Pourquoi ne pas acheter des sacs en peau d’animal mais des sacs #vegan

 

 

Récemment l’association PETA a diffusé un reportage sur le commerce des peaux de crocodiles utilisées en maroquinerie.

Ce reportage de six minutes contient de belles images sur les crocodiles mais aussi -attention- des images violentes sur la réalité de cette industrie.

On y voit notamment une « ferme » de crocodiles au Zimbabwe, rappelant étrangement une porcherie intensive. La seule différence est que les bâtiments n’ont pas de toit. L’usine dont les machines sont des animaux produit 43.000 peaux par an : son propriétaire ou son commercial se targue d’être le plus gros producteur de crocodiles du Nil au monde.

ferme crocodile Zimbabwe

 

Selon le reportage il faut la peau de trois crocodiles pour faire un sac Hermès. Il insiste que les crocodiles sont des êtres sensibles et intelligents.
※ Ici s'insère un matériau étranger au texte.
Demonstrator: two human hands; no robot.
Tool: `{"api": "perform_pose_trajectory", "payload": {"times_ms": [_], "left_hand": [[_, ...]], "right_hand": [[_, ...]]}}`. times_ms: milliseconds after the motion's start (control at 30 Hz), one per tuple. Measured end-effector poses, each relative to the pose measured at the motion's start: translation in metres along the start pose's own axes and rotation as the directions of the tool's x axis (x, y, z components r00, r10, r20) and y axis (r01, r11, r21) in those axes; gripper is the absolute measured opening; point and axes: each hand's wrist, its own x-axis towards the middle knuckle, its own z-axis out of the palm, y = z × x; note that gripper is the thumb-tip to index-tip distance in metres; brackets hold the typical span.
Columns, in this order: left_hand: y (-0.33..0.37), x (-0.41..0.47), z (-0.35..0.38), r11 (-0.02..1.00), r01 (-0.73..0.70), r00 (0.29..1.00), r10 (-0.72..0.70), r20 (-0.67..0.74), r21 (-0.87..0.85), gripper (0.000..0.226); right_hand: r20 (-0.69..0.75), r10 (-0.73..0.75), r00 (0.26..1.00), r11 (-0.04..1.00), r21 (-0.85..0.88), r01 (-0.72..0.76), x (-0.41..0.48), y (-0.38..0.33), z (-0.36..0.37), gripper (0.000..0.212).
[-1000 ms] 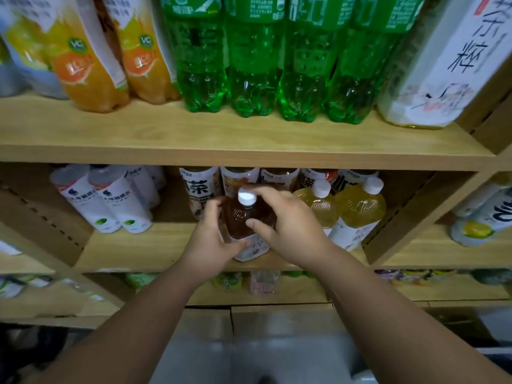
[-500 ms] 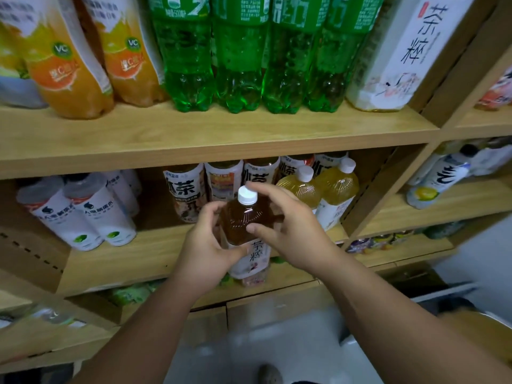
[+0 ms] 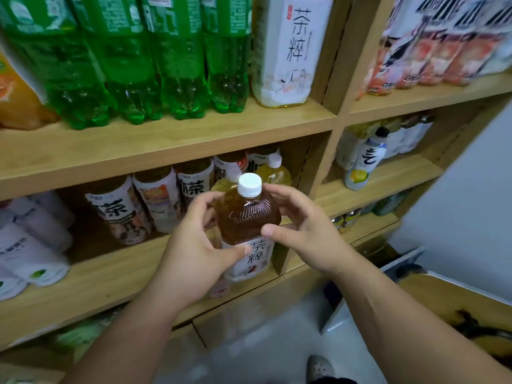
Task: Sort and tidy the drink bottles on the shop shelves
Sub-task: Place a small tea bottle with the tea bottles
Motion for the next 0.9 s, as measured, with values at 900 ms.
{"api": "perform_pose_trajectory", "payload": {"times_ms": [900], "left_hand": [[0.11, 0.191, 0.45, 0.99, 0.116, 0.993, -0.118, -0.016, -0.086, 0.079]], "right_hand": [[-0.233, 0.218, 0.948, 0.973, 0.125, -0.194, 0.002, 0.136, -0.445, 0.048]]}}
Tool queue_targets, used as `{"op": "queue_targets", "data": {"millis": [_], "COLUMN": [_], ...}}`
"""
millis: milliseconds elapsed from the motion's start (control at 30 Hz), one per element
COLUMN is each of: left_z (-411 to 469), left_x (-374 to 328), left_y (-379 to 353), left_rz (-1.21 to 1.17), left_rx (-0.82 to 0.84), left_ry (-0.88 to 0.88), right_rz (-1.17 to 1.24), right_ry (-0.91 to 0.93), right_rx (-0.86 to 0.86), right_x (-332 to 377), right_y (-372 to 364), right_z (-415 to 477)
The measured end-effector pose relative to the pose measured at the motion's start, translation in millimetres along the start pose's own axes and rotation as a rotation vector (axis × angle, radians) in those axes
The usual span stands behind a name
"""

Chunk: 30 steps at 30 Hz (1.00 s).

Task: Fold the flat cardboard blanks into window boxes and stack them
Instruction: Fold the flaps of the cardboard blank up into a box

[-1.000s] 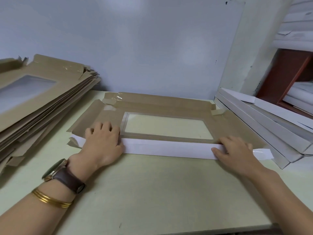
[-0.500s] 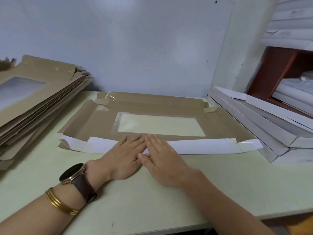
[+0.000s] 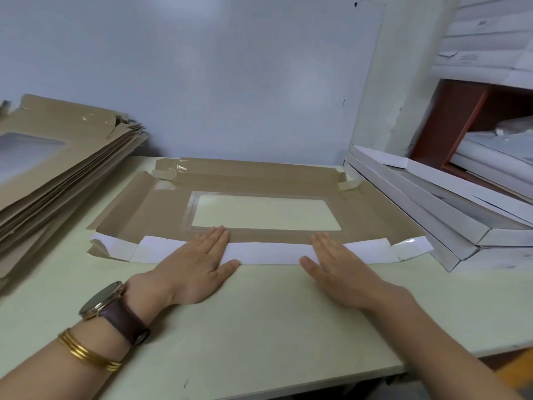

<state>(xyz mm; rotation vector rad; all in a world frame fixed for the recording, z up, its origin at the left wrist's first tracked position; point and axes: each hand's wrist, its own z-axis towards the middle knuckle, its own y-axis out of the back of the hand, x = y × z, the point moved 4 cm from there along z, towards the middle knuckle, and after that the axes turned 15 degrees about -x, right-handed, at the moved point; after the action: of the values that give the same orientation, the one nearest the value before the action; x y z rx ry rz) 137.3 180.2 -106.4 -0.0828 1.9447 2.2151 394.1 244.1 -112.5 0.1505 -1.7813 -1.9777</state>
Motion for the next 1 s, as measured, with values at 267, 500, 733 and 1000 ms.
{"op": "queue_targets", "data": {"millis": [267,500,733,1000], "left_z": [-6,-9,-9,-9], "left_x": [27,59,66,68], "left_y": [6,12,12,11], "left_rz": [0.013,0.081,0.104,0.093], "left_rx": [0.020,0.055,0.071,0.042], "left_ry": [0.131,0.263,0.303,0.301], "right_rz": [-0.042,-0.052,-0.028,-0.054], "right_ry": [-0.125,-0.181,-0.193,-0.174], "right_rx": [-0.029,-0.026,-0.040,-0.056], "right_x": [-64,-81,-87,-88], "right_y": [23,31,31,30], "right_z": [-15,-18,-19,-19]}}
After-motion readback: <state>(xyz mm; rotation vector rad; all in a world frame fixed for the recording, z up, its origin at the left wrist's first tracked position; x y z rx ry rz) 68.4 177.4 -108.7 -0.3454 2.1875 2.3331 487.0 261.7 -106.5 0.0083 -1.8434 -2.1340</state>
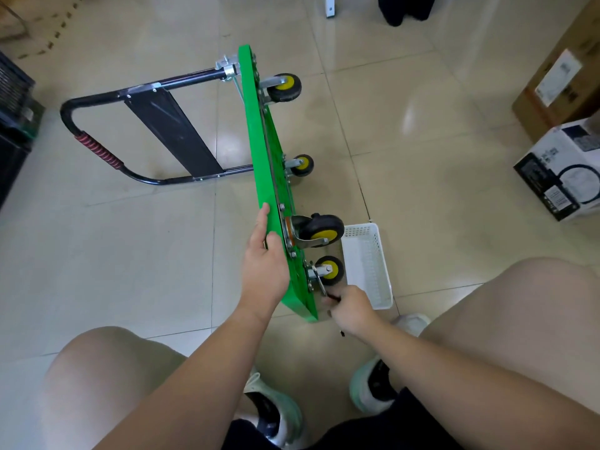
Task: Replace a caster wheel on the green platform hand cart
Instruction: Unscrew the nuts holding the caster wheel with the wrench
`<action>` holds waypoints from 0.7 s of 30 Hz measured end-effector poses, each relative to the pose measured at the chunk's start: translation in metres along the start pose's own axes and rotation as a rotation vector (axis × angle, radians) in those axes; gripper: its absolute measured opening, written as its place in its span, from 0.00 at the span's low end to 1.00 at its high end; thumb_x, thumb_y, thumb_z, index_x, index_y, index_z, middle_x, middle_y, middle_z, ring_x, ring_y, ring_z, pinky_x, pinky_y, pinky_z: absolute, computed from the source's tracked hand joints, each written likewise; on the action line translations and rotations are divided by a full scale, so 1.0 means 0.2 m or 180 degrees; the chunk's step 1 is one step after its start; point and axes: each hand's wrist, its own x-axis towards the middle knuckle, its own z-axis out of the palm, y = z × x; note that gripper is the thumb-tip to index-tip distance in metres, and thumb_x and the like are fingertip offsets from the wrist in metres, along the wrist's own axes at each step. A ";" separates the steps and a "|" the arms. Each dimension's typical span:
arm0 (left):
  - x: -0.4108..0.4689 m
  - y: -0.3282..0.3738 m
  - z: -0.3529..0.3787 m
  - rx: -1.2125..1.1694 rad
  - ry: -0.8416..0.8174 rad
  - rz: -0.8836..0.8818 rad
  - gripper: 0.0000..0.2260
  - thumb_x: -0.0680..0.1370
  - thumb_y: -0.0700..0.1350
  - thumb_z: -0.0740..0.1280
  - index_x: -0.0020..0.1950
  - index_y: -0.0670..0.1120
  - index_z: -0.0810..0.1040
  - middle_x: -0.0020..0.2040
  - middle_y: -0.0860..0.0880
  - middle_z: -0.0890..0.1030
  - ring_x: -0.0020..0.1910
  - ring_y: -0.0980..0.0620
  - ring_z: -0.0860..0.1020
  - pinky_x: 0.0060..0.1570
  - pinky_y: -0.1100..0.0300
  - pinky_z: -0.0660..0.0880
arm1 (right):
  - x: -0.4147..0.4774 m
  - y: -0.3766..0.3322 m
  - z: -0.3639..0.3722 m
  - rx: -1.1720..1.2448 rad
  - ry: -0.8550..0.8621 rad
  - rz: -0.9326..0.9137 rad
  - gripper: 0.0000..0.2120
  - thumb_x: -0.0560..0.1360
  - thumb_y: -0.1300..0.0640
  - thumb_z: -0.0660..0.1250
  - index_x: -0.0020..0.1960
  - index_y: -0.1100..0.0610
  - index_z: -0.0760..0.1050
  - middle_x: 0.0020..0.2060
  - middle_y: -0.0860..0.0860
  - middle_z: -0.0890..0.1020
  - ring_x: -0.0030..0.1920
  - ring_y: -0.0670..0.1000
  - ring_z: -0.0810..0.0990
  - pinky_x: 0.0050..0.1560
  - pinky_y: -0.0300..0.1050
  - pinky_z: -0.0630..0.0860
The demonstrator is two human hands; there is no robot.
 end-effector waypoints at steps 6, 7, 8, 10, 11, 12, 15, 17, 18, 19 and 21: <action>-0.01 0.00 0.00 0.0002 0.0016 0.0016 0.25 0.84 0.44 0.53 0.79 0.62 0.64 0.69 0.53 0.79 0.56 0.53 0.79 0.62 0.53 0.76 | -0.09 -0.13 0.04 0.0514 0.0028 0.0073 0.08 0.78 0.53 0.69 0.51 0.54 0.85 0.41 0.52 0.86 0.44 0.53 0.85 0.50 0.47 0.79; -0.01 0.00 0.00 -0.0002 0.0014 0.0009 0.25 0.84 0.44 0.53 0.79 0.62 0.64 0.70 0.53 0.78 0.60 0.51 0.79 0.66 0.50 0.75 | -0.10 -0.15 0.04 0.0617 0.0023 0.0080 0.07 0.78 0.53 0.69 0.51 0.54 0.85 0.40 0.51 0.86 0.41 0.52 0.85 0.48 0.47 0.80; -0.01 0.00 0.00 -0.0004 0.0007 -0.0006 0.25 0.84 0.44 0.53 0.79 0.62 0.64 0.71 0.53 0.78 0.62 0.50 0.79 0.68 0.48 0.74 | -0.11 -0.17 0.05 0.0758 0.0034 0.0066 0.07 0.78 0.54 0.69 0.49 0.54 0.85 0.39 0.51 0.86 0.38 0.50 0.84 0.45 0.46 0.80; -0.01 0.00 -0.01 0.0015 -0.0019 -0.0018 0.24 0.84 0.44 0.53 0.79 0.62 0.64 0.71 0.55 0.77 0.63 0.52 0.78 0.68 0.51 0.73 | -0.12 -0.20 0.05 0.0962 0.0039 0.0033 0.06 0.79 0.55 0.68 0.47 0.52 0.84 0.39 0.49 0.85 0.35 0.47 0.82 0.44 0.45 0.81; -0.01 0.00 -0.01 0.0012 -0.0027 -0.0011 0.24 0.84 0.44 0.53 0.79 0.62 0.64 0.71 0.56 0.77 0.61 0.55 0.78 0.66 0.56 0.74 | -0.12 -0.21 0.05 0.1034 0.0030 0.0015 0.06 0.79 0.55 0.68 0.47 0.51 0.83 0.39 0.49 0.85 0.35 0.46 0.82 0.46 0.47 0.81; -0.01 0.01 -0.01 0.0003 -0.0029 -0.0016 0.24 0.85 0.43 0.53 0.80 0.61 0.64 0.69 0.57 0.78 0.57 0.59 0.79 0.61 0.63 0.75 | -0.12 -0.21 0.05 0.1089 0.0010 0.0014 0.06 0.79 0.54 0.68 0.46 0.51 0.83 0.40 0.50 0.85 0.36 0.47 0.83 0.48 0.49 0.82; -0.01 0.01 -0.01 -0.0020 -0.0010 0.0002 0.24 0.85 0.43 0.53 0.79 0.61 0.64 0.67 0.56 0.79 0.53 0.58 0.79 0.57 0.62 0.76 | -0.12 -0.21 0.04 0.1189 -0.0097 0.0052 0.07 0.81 0.53 0.66 0.51 0.52 0.83 0.41 0.48 0.84 0.37 0.46 0.83 0.45 0.46 0.81; -0.01 0.00 -0.01 -0.0063 -0.0002 0.0001 0.25 0.85 0.43 0.53 0.79 0.62 0.64 0.67 0.55 0.80 0.52 0.57 0.80 0.56 0.60 0.77 | -0.13 -0.22 0.03 0.1282 -0.0150 0.0044 0.10 0.81 0.52 0.65 0.57 0.53 0.82 0.41 0.46 0.83 0.37 0.45 0.82 0.40 0.41 0.77; -0.01 0.00 -0.01 -0.0094 -0.0008 -0.0013 0.25 0.85 0.43 0.53 0.80 0.62 0.64 0.66 0.55 0.80 0.47 0.60 0.79 0.51 0.65 0.76 | -0.12 -0.23 0.03 0.1323 -0.0197 0.0029 0.09 0.81 0.52 0.65 0.57 0.52 0.82 0.40 0.45 0.83 0.37 0.44 0.82 0.39 0.39 0.75; -0.01 0.00 -0.01 -0.0098 -0.0015 -0.0012 0.25 0.85 0.43 0.53 0.80 0.62 0.64 0.65 0.56 0.80 0.42 0.63 0.78 0.45 0.70 0.75 | -0.12 -0.23 0.02 0.1380 -0.0240 0.0030 0.08 0.81 0.52 0.65 0.54 0.51 0.82 0.40 0.45 0.83 0.37 0.44 0.81 0.38 0.39 0.75; -0.01 0.01 -0.01 -0.0089 -0.0001 -0.0006 0.25 0.85 0.42 0.53 0.80 0.60 0.63 0.63 0.60 0.79 0.37 0.68 0.76 0.37 0.76 0.71 | -0.11 -0.23 0.02 0.1445 -0.0305 0.0066 0.06 0.81 0.52 0.66 0.48 0.49 0.82 0.39 0.46 0.83 0.37 0.45 0.81 0.42 0.42 0.76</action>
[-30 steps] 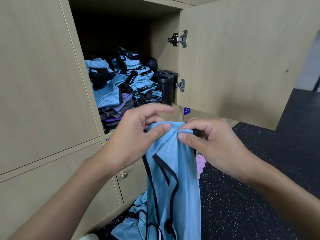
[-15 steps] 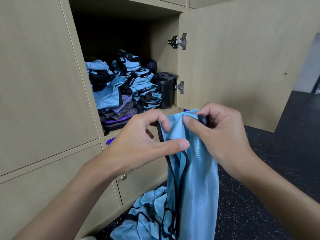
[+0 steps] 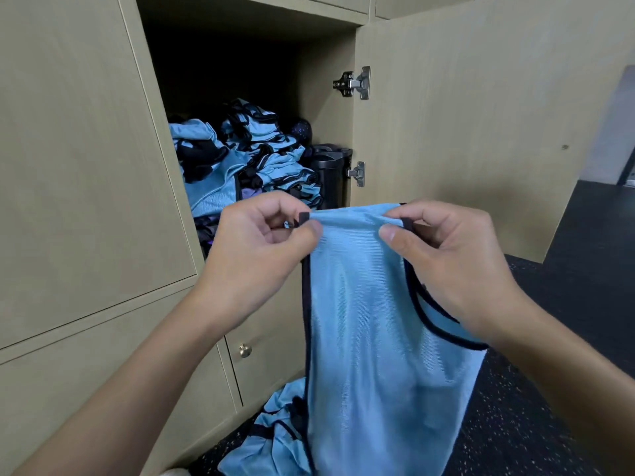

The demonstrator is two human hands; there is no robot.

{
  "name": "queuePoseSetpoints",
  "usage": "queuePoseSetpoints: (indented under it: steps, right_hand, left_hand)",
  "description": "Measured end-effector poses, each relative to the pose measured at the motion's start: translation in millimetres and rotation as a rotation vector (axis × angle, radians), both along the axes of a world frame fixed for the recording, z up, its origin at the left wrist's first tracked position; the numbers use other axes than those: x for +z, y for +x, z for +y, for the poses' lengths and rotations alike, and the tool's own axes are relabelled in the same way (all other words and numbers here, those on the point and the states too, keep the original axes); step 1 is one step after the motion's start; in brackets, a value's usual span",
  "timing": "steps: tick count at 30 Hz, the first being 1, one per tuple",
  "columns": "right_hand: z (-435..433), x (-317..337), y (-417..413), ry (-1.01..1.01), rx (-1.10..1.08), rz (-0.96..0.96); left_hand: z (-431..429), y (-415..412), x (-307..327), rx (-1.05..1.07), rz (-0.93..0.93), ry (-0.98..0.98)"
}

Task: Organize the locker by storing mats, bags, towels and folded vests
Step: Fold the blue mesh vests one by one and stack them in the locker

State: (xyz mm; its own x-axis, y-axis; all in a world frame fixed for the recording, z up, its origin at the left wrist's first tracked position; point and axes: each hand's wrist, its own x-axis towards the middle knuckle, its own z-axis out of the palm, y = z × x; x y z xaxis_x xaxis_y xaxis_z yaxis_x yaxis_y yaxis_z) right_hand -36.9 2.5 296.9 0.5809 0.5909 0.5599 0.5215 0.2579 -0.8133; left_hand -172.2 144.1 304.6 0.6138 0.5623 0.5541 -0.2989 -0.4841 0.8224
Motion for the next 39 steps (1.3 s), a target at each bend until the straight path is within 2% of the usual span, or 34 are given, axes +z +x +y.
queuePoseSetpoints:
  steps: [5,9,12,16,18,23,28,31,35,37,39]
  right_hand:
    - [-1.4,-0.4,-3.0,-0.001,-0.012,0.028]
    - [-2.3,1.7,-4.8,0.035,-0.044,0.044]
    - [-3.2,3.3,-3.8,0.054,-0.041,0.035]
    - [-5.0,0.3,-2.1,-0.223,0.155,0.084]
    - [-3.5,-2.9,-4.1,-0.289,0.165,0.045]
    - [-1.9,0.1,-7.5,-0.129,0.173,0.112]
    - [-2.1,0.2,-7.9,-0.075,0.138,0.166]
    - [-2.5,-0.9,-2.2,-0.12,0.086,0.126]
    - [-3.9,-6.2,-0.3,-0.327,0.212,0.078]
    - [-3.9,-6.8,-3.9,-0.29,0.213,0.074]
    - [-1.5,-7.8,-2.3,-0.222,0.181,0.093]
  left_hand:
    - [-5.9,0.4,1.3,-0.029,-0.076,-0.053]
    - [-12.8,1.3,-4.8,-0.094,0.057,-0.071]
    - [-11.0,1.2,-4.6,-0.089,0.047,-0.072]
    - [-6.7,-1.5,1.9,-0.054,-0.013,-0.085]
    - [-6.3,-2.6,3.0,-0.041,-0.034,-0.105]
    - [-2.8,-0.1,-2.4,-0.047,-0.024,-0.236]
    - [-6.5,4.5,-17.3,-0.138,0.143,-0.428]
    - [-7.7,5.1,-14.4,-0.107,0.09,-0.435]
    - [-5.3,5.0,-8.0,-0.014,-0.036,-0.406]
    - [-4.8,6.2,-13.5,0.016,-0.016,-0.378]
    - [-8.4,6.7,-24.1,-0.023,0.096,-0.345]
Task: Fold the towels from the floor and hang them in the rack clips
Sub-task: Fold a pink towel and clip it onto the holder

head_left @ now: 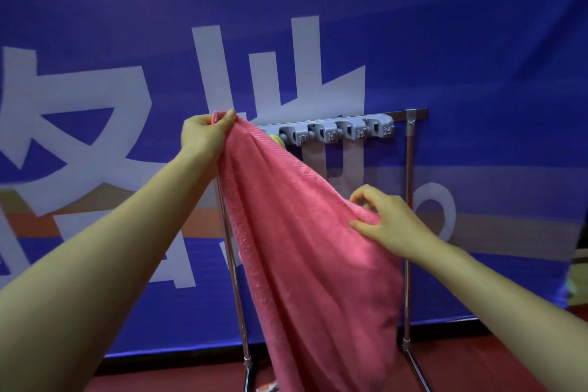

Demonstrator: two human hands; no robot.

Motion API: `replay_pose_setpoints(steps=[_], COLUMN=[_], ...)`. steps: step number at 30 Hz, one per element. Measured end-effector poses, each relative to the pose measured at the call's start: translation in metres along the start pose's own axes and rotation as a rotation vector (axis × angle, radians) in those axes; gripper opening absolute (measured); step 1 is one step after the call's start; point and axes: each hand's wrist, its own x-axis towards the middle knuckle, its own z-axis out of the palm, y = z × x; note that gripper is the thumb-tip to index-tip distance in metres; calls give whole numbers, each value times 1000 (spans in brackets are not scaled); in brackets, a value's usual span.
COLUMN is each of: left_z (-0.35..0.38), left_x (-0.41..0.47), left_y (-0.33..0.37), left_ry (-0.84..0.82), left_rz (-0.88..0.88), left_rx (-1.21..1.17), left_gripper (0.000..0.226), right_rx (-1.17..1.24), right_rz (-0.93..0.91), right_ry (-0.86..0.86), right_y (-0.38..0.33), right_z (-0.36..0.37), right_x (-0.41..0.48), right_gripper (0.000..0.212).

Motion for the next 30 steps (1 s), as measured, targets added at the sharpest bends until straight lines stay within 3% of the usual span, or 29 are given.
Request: replay_pose_setpoints(steps=[4, 9, 13, 16, 21, 24, 28, 30], left_z=[-8, -21, -36, -45, -44, -39, -23, -10], left_x=[1, 3, 7, 9, 8, 11, 10, 4], left_y=[-2, -1, -7, -22, -44, -56, -64, -64], left_ry=[-20, -121, -109, -75, -6, 62, -51, -140], left_rz=[4, 62, 130, 218, 269, 119, -462, -621], left_rx=[24, 15, 121, 318, 509, 523, 81, -46], left_gripper=[22, 20, 22, 29, 35, 23, 21, 18], right_rx=[-73, 78, 207, 293, 364, 470, 654, 746], right_rz=[-6, 73, 135, 195, 262, 316, 495, 564], right_ry=[-97, -211, -55, 106, -78, -65, 23, 79], right_y=[7, 22, 33, 34, 32, 23, 4, -8], right_z=[-12, -25, -34, -42, -53, -51, -34, -21], right_x=[5, 10, 12, 14, 24, 32, 44, 49], right_gripper=[15, 15, 26, 20, 20, 20, 34, 31])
Dans la nature les mères crocodiles passent trois ans auprès de leurs petits. J’ai particulièrement été touchée par cette vision d’une mère crocodile portant deux petits sur sa queue ! Je penserai à eux la prochaine fois que je nagerai avec un de mes enfants sur mon dos ! 

crocodile portant ses petits sur sa queue

 

Le reportage vous emmène ensuite dans les couloirs de l’horreur, dans une autre usine à peaux de crocodiles, aux États-Unis cette fois. Les animaux durant leur vivant sont stockés avec leurs excréments dans des bassins à l´intérieur de bâtiments où règne selon les employés et -je veux bien le croire- une odeur immonde. Les ouvriers ne sont pas équipés de protections adéquates et sont souvent blessés.

 

Toute cette misère est ensuite tannée puis transformée en France par Hermès qui les vend sous forme d’objets futiles et éphémères tels que sacs et montres.

 En conclusion :

« Luxury should not equal cruelty ». – « Luxe ne doit pas rimer avec cruauté. »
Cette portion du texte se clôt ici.